### Goal of the exercise
Gather every line from the entries below that includes "trace".

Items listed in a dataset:
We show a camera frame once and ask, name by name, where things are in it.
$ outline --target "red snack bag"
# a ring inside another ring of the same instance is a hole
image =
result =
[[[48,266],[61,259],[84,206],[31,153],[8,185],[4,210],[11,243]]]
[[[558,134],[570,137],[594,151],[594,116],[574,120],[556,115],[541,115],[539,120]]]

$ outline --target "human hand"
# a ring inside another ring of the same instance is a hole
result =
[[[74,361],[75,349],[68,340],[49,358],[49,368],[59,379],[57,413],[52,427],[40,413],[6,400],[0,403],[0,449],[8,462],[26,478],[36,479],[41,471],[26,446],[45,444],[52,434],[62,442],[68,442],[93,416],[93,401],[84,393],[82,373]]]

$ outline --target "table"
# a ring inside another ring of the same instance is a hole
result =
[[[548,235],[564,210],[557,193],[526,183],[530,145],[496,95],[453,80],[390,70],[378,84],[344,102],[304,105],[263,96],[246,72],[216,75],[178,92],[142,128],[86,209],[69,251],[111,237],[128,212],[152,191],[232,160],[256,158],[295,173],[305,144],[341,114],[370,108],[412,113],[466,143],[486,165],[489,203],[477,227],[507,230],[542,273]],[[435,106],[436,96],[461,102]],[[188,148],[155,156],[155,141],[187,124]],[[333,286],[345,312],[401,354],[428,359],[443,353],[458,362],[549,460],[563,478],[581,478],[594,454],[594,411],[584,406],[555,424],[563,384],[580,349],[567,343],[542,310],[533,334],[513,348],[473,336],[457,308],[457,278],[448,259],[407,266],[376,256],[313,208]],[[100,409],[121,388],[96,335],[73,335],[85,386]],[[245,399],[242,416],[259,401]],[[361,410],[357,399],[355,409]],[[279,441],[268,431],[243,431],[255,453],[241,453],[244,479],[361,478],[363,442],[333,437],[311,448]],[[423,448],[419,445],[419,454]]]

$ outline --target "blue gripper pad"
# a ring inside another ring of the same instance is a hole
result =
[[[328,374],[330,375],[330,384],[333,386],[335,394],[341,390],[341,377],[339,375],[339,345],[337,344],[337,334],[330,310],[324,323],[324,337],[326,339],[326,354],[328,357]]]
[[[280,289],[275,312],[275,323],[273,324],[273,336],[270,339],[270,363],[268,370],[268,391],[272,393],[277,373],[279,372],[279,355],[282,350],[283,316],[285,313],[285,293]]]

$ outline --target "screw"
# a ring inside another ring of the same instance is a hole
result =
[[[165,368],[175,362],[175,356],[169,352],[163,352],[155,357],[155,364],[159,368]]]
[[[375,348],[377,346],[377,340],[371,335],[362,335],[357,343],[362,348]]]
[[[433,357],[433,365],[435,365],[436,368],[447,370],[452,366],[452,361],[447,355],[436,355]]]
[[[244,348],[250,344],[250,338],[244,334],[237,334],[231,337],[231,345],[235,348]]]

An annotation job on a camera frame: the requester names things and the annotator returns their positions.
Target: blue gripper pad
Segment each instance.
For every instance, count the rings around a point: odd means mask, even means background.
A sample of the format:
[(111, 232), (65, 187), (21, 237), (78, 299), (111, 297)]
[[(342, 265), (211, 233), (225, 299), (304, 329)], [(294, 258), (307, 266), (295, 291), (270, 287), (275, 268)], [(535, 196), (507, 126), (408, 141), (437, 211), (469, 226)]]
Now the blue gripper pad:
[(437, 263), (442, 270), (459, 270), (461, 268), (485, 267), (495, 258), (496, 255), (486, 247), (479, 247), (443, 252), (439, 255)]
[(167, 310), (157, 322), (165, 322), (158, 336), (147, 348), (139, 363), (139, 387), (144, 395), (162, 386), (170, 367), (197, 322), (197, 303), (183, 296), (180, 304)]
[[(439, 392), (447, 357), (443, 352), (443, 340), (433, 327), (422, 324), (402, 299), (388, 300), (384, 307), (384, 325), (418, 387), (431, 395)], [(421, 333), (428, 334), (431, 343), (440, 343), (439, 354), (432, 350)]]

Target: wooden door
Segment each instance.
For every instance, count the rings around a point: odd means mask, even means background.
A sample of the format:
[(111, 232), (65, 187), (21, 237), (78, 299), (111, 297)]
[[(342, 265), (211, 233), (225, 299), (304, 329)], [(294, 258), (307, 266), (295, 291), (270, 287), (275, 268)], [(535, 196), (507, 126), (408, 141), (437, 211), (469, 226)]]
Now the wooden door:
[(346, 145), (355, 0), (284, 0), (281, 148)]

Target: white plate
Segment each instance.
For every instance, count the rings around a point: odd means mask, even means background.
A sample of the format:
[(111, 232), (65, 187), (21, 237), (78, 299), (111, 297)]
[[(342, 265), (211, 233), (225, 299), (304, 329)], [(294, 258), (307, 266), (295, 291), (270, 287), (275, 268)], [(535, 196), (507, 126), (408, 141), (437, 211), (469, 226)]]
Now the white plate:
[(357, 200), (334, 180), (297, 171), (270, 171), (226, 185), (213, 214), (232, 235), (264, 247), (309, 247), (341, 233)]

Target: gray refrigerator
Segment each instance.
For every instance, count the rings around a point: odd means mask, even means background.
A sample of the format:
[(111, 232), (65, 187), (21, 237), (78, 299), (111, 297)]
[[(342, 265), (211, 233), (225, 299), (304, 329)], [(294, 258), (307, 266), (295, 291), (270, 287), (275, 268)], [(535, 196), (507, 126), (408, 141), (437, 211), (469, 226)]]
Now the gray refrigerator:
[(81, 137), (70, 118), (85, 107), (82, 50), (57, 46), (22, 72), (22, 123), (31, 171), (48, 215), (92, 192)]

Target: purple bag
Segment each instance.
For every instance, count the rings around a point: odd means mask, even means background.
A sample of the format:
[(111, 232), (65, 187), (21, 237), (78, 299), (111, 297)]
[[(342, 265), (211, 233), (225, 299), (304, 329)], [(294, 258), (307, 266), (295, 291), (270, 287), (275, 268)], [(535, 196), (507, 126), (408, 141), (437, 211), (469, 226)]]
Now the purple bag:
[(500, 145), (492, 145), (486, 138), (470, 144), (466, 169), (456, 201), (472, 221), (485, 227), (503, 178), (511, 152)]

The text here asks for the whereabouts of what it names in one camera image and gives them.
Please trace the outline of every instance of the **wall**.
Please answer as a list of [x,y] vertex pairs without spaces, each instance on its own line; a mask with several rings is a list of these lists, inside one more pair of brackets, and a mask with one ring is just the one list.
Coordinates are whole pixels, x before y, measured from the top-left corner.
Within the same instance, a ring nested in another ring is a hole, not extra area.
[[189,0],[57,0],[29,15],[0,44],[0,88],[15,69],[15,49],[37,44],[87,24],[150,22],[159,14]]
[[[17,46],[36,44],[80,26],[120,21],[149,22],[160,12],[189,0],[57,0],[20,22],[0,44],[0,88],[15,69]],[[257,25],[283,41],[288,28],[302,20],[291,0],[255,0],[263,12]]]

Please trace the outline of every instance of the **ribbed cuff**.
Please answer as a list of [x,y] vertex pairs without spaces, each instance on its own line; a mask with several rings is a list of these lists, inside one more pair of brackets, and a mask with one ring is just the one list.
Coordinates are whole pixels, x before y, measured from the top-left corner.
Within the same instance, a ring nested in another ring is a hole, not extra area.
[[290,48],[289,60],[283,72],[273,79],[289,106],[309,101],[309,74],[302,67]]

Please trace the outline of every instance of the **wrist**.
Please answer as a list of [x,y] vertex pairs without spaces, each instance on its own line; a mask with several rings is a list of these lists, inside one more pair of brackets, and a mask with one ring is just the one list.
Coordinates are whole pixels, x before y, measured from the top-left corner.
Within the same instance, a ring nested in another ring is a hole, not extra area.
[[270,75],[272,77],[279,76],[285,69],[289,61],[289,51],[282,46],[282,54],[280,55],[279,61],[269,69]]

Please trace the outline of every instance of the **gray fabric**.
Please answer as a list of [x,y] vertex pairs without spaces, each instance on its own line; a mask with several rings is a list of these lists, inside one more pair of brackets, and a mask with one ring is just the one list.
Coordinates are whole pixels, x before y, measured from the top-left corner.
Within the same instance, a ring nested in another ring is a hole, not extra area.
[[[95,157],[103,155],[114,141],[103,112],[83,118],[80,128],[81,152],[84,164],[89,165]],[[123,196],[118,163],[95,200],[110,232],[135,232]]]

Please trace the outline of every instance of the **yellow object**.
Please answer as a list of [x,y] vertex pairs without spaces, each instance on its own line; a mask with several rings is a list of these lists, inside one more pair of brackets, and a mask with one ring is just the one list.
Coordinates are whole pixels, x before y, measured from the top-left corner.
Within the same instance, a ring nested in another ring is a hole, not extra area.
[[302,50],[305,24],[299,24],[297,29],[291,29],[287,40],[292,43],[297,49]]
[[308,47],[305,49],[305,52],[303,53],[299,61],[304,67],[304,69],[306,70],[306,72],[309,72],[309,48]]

### Written answer
Please trace the outline of every instance of the **wall**.
Please trace the outline of every instance of the **ribbed cuff**.
Please trace the outline of every instance of the **wrist**.
Please trace the outline of every instance of the **gray fabric**.
Please trace the outline of every instance of the **yellow object**.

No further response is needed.